Milei pagó alto costo por sostener a Adorni: ¿su salida lo ayudará en la reelección?
La crisis generada por el vocero presidencial dejó fisuras internas, pérdida de credibilidad y estancamiento legislativo. Ahora el Presidente busca capitalizar una mejora económica para fortalecer su imagen de cara a 2027.
La salida de Manuel Adorni del rol de vocero presidencial no fue gratis. Javier Milei pagó un costo político concreto por sostenerlo durante semanas en medio de la “crisis Adorni”, que incluyó pérdida de credibilidad en la opinión pública, fisuras internas en La Libertad Avanza y un claro estancamiento en la agenda legislativa. Ahora, con el cambio consumado, el Presidente apuesta a que la mejora tangible de algunos indicadores económicos le permita recuperar terreno de cara a una eventual reelección en 2027.
El costo de la defensa cerrada
Durante las últimas semanas, la defensa cerrada del Presidente hacia su vocero generó más ruido del esperado. Fuentes de la City consultadas coinciden en que la percepción de desprolijidad comunicacional afectó la confianza de inversores institucionales, que ya venían observando con cautela la velocidad de la desinflación y la sostenibilidad fiscal. Un informe privado de una ALYC estimó que la incertidumbre política agregada restó entre 80 y 120 puntos básicos al carry de los bonos soberanos en dólares durante el pico de la crisis.
En paralelo, la interna libertaria se profundizó. Diputados y senadores de LLA admiten en off que el episodio complicó la construcción de consensos para avanzar con la Ley de Bases 2.0 y con reformas impositivas pendientes. “Cada día que perdíamos en comunicados cruzados era un día menos para negociar con bloques dialoguistas”, resumió un legislador cercano al oficialismo.
La cuenta pendiente con la economía real
Milei parece haber hecho la lectura de que el mayor rédito político hoy no viene de la narrativa, sino de los números. La inflación núcleo sigue bajando, el superávit primario se mantiene y el BCRA acumuló reservas netas positivas por primera vez en mucho tiempo. Si estos datos se consolidan en los próximos meses, el Presidente buscará capitalizarlos para reposicionarse como el “ingeniero del ajuste” que prometió.
Sin embargo, el desafío es grande. La recesión sigue siendo profunda, el consumo masivo no repunta y el salario real todavía está lejos de los niveles de 2023. Encuestas privadas a las que accedió FortunaWeb muestran que, si bien la imagen de Milei se mantiene relativamente estable entre los votantes de centro-derecha, perdió terreno significativo entre independientes y votantes jóvenes que habían sido clave en el balotaje.
¿Puede la salida de Adorni ser el punto de inflexión?
En términos comunicacionales, el cambio de vocero permite resetear el tono.

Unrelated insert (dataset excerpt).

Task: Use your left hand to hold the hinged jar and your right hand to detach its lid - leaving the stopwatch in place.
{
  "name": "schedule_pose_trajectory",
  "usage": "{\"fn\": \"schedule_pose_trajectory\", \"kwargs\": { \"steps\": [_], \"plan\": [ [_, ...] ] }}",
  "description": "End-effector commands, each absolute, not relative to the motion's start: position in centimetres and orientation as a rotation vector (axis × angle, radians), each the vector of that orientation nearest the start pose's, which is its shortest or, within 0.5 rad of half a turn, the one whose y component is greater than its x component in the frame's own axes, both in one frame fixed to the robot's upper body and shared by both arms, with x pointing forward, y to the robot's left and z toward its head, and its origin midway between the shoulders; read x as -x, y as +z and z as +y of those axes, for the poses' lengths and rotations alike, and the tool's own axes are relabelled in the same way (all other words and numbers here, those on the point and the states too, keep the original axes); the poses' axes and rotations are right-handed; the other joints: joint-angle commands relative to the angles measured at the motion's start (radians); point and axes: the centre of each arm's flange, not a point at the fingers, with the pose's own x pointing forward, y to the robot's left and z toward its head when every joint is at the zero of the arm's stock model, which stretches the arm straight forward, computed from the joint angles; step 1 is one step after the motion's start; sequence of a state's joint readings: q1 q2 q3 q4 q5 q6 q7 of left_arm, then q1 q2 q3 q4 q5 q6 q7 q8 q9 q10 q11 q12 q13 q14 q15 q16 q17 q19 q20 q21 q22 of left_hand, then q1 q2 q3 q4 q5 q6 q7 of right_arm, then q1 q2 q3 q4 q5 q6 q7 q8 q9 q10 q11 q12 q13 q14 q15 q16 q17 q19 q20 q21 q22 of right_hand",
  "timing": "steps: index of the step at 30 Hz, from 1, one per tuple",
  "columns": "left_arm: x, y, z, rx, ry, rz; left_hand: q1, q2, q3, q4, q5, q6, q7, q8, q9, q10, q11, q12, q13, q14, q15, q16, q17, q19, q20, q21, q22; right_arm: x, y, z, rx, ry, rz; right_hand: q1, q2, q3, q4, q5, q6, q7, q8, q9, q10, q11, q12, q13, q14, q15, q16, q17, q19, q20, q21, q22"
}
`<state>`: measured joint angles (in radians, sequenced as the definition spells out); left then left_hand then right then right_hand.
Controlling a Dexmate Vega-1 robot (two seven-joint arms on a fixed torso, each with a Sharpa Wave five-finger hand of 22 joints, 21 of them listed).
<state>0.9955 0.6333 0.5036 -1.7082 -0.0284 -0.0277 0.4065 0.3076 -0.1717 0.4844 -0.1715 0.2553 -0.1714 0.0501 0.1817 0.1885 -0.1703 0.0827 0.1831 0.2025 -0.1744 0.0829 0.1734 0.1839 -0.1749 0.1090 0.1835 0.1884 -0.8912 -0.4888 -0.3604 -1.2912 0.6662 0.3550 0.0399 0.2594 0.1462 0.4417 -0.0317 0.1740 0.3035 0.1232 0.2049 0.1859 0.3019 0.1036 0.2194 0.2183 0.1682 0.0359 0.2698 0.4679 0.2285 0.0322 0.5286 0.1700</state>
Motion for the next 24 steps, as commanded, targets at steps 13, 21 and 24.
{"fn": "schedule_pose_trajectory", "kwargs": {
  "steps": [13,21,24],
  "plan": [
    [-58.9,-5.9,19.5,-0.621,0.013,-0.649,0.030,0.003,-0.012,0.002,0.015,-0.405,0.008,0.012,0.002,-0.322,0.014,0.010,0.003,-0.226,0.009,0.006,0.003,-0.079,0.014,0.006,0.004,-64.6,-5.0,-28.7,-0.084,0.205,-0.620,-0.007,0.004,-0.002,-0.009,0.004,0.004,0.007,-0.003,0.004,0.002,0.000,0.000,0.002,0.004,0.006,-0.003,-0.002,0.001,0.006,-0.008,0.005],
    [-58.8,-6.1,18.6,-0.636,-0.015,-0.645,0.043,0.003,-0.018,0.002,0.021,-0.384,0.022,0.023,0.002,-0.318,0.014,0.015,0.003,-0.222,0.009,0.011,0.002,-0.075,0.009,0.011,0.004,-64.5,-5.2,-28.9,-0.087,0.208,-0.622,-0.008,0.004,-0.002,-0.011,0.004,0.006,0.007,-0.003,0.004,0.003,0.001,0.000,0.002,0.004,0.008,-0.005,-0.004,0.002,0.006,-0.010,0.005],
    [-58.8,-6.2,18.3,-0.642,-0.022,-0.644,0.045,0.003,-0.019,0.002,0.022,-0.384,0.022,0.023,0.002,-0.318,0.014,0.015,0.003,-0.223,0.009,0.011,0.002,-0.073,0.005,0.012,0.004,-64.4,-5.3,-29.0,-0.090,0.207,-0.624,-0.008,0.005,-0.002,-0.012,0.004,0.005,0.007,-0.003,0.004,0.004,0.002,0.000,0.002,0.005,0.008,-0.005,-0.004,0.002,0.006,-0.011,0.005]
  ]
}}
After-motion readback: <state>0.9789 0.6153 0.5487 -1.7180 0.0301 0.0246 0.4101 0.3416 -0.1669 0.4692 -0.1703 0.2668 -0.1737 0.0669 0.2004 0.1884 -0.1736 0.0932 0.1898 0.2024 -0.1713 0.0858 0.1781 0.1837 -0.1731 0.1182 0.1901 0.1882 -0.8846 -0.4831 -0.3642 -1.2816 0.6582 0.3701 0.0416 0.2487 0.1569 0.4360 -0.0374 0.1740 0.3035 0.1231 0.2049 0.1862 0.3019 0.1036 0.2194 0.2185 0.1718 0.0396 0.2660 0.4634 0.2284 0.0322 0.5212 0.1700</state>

Un perfil más bajo y menos confrontativo podría ayudar a descomprimir la tensión con la prensa y con sectores de la sociedad que se sienten agredidos por el estilo actual. Pero el verdadero impacto dependerá de si esa nueva etapa viene acompañada de mayor claridad en la hoja de ruta económica.
Desde el punto de vista del inversor retail, el episodio deja varias lecciones. Primero, que la volatilidad política argentina sigue siendo un riesgo dominante incluso bajo un gobierno que se presenta como “anti-casta”. Segundo, que los mercados castigan más la inconsistencia comunicacional de lo que muchos analistas libertarios admiten. Y tercero, que la reelección de Milei no depende solo de cuánto ajuste logre, sino de cómo logre que ese ajuste se traduzca en mejoras concretas que la gente pueda sentir en su bolsillo.
El horizonte 2027 ya empezó a jugarse
La salida de Adorni es, en sí misma, un movimiento táctico. El verdadero test será si Milei logra convertir la estabilización macro en una narrativa de “progreso tangible” antes de que la fatiga social por el ajuste se vuelva electoralmente tóxica. Si la economía acompaña y la comunicación se vuelve más profesional, el costo pagado podría terminar siendo una inversión. Si no, quedará como una de las tantas fisuras que terminaron debilitando un proyecto que, hasta hace poco, parecía imbatible en las encuestas de imagen positiva.
En definitiva, la crisis Adorni le recordó a Milei algo que ya sabían los presidentes que lo precedieron: en Argentina, la política siempre termina comiéndose a la antipolítica. La pregunta ahora es si aprendió la lección a tiempo para capitalizarla de cara a 2027.